The problem:
The full listing is to be transcribed exactly, with each picture left out.

Material supplied:
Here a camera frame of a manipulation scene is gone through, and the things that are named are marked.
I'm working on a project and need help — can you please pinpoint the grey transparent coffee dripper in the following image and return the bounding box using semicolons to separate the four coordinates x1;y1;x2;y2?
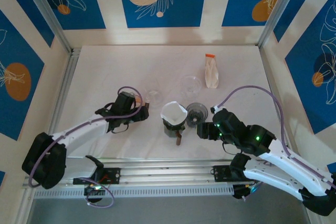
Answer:
185;102;210;128

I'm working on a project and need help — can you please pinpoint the coffee filter pack orange header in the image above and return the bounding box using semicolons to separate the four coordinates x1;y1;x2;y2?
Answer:
204;52;221;89

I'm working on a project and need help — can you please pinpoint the black base electronics box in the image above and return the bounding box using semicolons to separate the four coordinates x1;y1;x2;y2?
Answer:
83;184;106;199
232;183;257;201

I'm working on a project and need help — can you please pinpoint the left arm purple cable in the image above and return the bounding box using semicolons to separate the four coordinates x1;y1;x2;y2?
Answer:
28;86;144;209

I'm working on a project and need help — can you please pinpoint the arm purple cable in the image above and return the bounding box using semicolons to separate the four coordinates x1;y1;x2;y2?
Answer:
28;86;144;209
211;85;334;201

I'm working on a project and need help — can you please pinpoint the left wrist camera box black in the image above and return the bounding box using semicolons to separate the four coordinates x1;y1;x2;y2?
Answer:
138;105;151;123

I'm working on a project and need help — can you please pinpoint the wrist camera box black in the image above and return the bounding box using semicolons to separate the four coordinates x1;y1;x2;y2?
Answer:
196;122;219;141
138;105;151;123

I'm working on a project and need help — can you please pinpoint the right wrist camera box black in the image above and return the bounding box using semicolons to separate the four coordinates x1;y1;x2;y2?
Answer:
196;122;219;141

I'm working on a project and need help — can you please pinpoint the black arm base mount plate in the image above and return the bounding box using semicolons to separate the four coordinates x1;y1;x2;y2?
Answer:
213;164;253;184
72;167;121;185

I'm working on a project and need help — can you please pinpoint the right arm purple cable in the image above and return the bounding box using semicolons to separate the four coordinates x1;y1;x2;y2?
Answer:
211;85;334;201

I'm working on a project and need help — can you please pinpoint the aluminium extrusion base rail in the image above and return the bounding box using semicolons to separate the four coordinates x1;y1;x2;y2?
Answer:
22;157;312;189

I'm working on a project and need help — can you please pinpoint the grey slotted cable duct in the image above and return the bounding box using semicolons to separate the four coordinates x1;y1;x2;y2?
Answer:
34;185;234;199

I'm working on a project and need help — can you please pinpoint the aluminium frame post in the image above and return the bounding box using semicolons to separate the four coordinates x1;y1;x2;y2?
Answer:
19;0;75;55
257;0;302;49

Expected answer:
Here a camera frame of a manipulation scene is gone through, and the things that are named are marked.
I'm working on a project and need help — can you please pinpoint the grey transparent coffee dripper in the following image and return the bounding box using semicolons to separate the four coordinates x1;y1;x2;y2?
Answer:
185;102;210;128

I'm working on a project and need help — can you please pinpoint the coffee filter pack orange header in the image above and return the bounding box using semicolons to separate the four coordinates x1;y1;x2;y2?
Answer:
204;52;221;89

I'm working on a project and need help — can you please pinpoint the black base electronics box in the image above and return the bounding box using semicolons to separate the four coordinates x1;y1;x2;y2?
Answer:
83;184;106;199
232;183;257;201

I'm working on a project and need help — can you please pinpoint the left arm purple cable in the image above and return the bounding box using semicolons to separate the four coordinates x1;y1;x2;y2?
Answer:
28;86;144;209

I'm working on a project and need help — can you please pinpoint the arm purple cable in the image above and return the bounding box using semicolons to separate the four coordinates x1;y1;x2;y2?
Answer:
28;86;144;209
211;85;334;201

I'm working on a project and need help — can you please pinpoint the left wrist camera box black in the image above and return the bounding box using semicolons to separate the four coordinates x1;y1;x2;y2?
Answer:
138;105;151;123

I'm working on a project and need help — can you please pinpoint the wrist camera box black in the image above and return the bounding box using semicolons to separate the four coordinates x1;y1;x2;y2?
Answer:
196;122;219;141
138;105;151;123

I'm working on a project and need help — can you please pinpoint the right wrist camera box black in the image above and return the bounding box using semicolons to separate the four coordinates x1;y1;x2;y2?
Answer:
196;122;219;141

I'm working on a project and need help — can you please pinpoint the black arm base mount plate in the image above and return the bounding box using semicolons to separate the four coordinates x1;y1;x2;y2?
Answer:
213;164;253;184
72;167;121;185

I'm working on a project and need help — can you please pinpoint the right arm purple cable in the image above and return the bounding box using semicolons to separate the four coordinates x1;y1;x2;y2?
Answer:
211;85;334;201

I'm working on a project and need help — can you please pinpoint the aluminium extrusion base rail in the image above and return the bounding box using semicolons to separate the four coordinates x1;y1;x2;y2?
Answer:
22;157;312;189

I'm working on a project and need help — can you please pinpoint the grey slotted cable duct in the image above and return the bounding box using semicolons to separate the four coordinates x1;y1;x2;y2?
Answer:
34;185;234;199

I'm working on a project and need help — can you please pinpoint the aluminium frame post in the image above and return the bounding box using semicolons to separate the four coordinates x1;y1;x2;y2?
Answer:
19;0;75;55
257;0;302;49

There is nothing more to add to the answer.